Changing the Vocabulary.

In the spirit of Spring and the changing of seasons, I want to wipe some of the muck from the slate. I acknowledge I can’t exactly wipe it clean, but…it’ll be a start, right?
 
I freely admit I am a fretter. I worry, ponder and imagine potential criticisms and crisis. Natural and man-made disasters were an obsession when I was a little girl. Growing up in Missouri the New Madrid Fault* was always on my mind. Plus, you know, tornados and nuclear war and the like. African Killer Bees. Strangers in vans following me home from school. Things of that nature. 
 
As a teenager, my frets expanded from earthquakes and nuclear winter to the politics of high school. Being thin enough, smart enough and nice enough…. Being a good Christian was paramount. Like many, I obsessed about disappointing people. I had to exceed all expectations. When it seemed that I didn’t, I hated myself. It was very simple. I figured I couldn’t do much about earthquakes, but I could absolutely be all things to all people around me. I didn’t realize then how egomaniacal that is. I just didn’t want to let anyone (God, parents, Thister, teachers, etcetera) down. Lots of young adults put this same pressure on themselves. I am not unique. 
 
Of course in college and throughout my early 20s, things got a bit more complicated. Bad things happened. I made such colossal mistakes and so betrayed my sense of self that hating me became a full-time occupation. I was furious. I had such high expectations for myself and knowing I had failed just disgusted me. My peripheral vision was full of ways to punish myself and serve penance. I pushed people away. I plotted a clean demise. For anyone who knows about these sorts of things, I’m a Leo with Capricorn as my moon sign. Stubborn melodrama is my second nature. 
 
I can’t exactly pinpoint what shook me out of that self-absorption (as much as any writer can ever shake out of it). I believe it was a combination of some very special people who seemed to not give up on me even when I’d given up on myself. I remembered to be humble in the face of Mother Nature’s consistency. World events.
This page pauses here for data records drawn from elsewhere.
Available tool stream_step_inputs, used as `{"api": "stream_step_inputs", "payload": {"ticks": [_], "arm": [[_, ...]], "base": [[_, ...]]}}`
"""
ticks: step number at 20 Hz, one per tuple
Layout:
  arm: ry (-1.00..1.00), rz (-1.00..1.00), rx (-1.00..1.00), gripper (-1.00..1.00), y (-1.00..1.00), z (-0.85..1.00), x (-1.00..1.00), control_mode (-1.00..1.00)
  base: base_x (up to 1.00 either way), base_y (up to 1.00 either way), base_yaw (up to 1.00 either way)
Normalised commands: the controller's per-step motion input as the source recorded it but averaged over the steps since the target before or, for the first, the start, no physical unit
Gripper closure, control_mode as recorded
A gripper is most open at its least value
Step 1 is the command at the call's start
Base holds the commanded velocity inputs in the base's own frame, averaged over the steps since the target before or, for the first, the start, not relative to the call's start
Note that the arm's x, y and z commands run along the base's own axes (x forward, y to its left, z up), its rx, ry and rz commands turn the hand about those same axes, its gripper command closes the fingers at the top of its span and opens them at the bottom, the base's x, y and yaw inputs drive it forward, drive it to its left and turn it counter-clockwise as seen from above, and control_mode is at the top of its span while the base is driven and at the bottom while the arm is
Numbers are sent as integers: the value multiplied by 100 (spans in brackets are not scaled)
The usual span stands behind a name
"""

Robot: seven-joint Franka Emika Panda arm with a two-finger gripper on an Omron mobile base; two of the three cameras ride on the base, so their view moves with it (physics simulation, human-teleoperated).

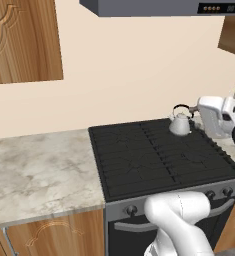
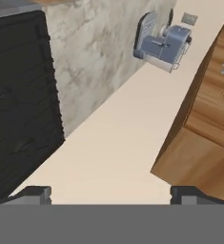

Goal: Pick the kettle from the cabinet and place it on a stove burner. Then pick the pot from the counter and place it on another stove burner. Finally, turn both burners on.

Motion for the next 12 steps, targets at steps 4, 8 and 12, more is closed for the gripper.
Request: {"api": "stream_step_inputs", "payload": {"ticks": [4,8,12], "arm": [[0,0,0,-100,0,-1,-9,-100],[-8,0,0,-100,0,0,-14,-100],[-15,0,0,-100,0,0,-50,-100]], "base": [[0,0,0],[0,0,0],[0,0,0]]}}
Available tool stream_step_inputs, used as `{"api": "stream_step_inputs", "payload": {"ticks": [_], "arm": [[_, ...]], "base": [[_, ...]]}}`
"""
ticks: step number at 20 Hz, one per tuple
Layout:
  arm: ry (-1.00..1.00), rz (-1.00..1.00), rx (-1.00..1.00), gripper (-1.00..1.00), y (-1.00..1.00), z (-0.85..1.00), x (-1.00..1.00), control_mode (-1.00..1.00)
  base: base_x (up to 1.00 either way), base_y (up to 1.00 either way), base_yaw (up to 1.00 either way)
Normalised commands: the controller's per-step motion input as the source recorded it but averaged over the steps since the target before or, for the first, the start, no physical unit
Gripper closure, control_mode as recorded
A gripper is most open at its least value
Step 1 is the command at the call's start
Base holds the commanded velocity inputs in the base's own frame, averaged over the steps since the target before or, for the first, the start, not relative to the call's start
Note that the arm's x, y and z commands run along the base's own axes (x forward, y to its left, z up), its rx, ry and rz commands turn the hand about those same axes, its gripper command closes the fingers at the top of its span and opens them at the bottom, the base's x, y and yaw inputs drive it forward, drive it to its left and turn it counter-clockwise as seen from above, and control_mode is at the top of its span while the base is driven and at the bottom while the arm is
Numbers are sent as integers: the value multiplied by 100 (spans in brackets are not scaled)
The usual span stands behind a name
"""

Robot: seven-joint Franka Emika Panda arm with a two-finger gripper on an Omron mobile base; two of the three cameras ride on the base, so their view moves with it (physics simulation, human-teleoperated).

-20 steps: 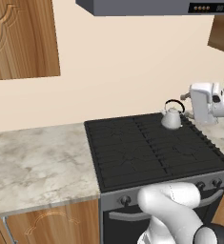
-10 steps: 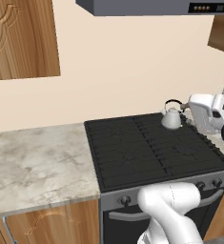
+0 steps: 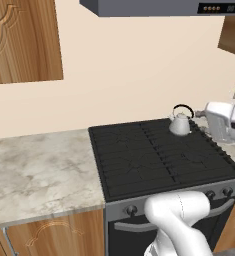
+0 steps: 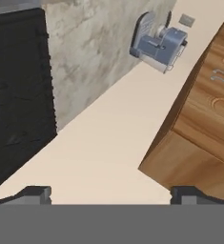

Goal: Pick the kettle from the cabinet and place it on a stove burner. Then pick the pot from the counter and place it on another stove burner. Finally, turn both burners on.

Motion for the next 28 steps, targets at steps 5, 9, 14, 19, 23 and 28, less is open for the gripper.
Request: {"api": "stream_step_inputs", "payload": {"ticks": [5,9,14,19,23,28], "arm": [[-12,0,0,-100,0,0,-51,-100],[-9,0,0,-100,0,0,-61,-100],[-6,0,0,-100,2,-2,-39,100],[0,0,0,-100,0,0,0,100],[0,0,0,-100,0,0,0,100],[0,0,0,-100,0,0,0,100]], "base": [[0,0,0],[0,0,0],[-11,0,0],[-79,5,0],[-84,3,0],[-76,1,0]]}}
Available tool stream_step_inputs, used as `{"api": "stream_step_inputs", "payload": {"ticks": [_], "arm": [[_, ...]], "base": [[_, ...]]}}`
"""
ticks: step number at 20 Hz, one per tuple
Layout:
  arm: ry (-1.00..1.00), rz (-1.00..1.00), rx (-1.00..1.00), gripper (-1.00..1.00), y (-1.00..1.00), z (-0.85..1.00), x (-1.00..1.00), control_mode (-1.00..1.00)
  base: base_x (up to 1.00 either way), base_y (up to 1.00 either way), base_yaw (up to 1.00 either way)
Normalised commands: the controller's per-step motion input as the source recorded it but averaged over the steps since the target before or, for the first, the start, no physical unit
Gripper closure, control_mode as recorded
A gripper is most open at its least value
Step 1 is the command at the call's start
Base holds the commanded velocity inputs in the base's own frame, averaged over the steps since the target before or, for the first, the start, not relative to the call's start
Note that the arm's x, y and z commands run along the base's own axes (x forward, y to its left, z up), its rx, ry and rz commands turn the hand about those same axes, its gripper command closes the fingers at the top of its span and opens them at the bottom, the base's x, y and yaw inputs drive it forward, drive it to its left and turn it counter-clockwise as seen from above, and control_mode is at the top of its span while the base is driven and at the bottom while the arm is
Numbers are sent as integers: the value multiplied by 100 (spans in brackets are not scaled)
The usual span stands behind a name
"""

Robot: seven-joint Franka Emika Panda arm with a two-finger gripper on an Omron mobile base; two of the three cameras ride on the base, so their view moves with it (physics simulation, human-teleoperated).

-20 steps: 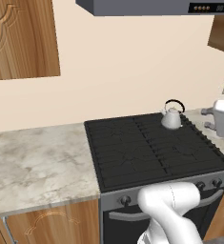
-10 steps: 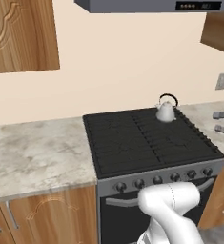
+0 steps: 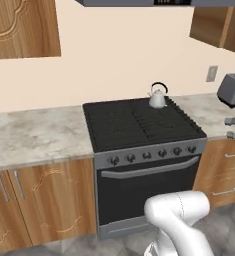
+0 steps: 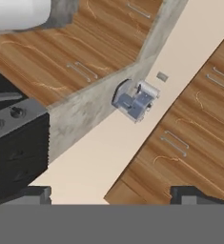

Perspective. And yes…ego. I didn’t want to be the good Christian girl who let everyone down by driving into a highway pilon. 
 
My father was not a fretter, but a planner. He was a man of action. He taught Thister and I early on to prepare for contingencies of all kinds. As a result, we’ve both grown up to be cool in emergencies, to keep our heads when the proverbial poop hits the fans. We always have a Plan B for just about everything. I say just about everything. What I haven’t had in the last few decades is a Plan B for processing the anger that still festers. As I’ve gotten older and my world view has gotten wider, my anger has focused on things of much more importance and relevance than what happened when I was 20 and the years before and after. 
 
I think it’s rather fantastic to get over one’s self and realize the truth of life is that everyone has pain. Everyone has horrors. I am not unique. What can be unique is how I continue to process my anger (at myself, yes, but also at what I perceive as injustices all around). On the bright side, it’s become a theme of my writing. This universal connection that is the human condition. It’s what we all have in common. Our Big Giant Brains make it so easy to be so emotional! We get so mad and so disgusted, with ourselves and with the things that happen to us…. We get so amazingly angry! But I’m trying to adjust my internal vocabulary to switch “angry” to “determined,” to use “inspired” instead of “furious.” In the spirit of the season and growth and new things blooming, I want my frets to be positive rather than destructive. 
 
It all comes back to forward motion. Which I guess has been my Plan B all along.
Anger dwells only in the bosom of fools.  ~ Albert Einstein
 
Get angry, get furious, but never crumble to resentment.  ~ Dodinsky
 
What has been will be again, what has been done will be done again; there is nothing new under the sun.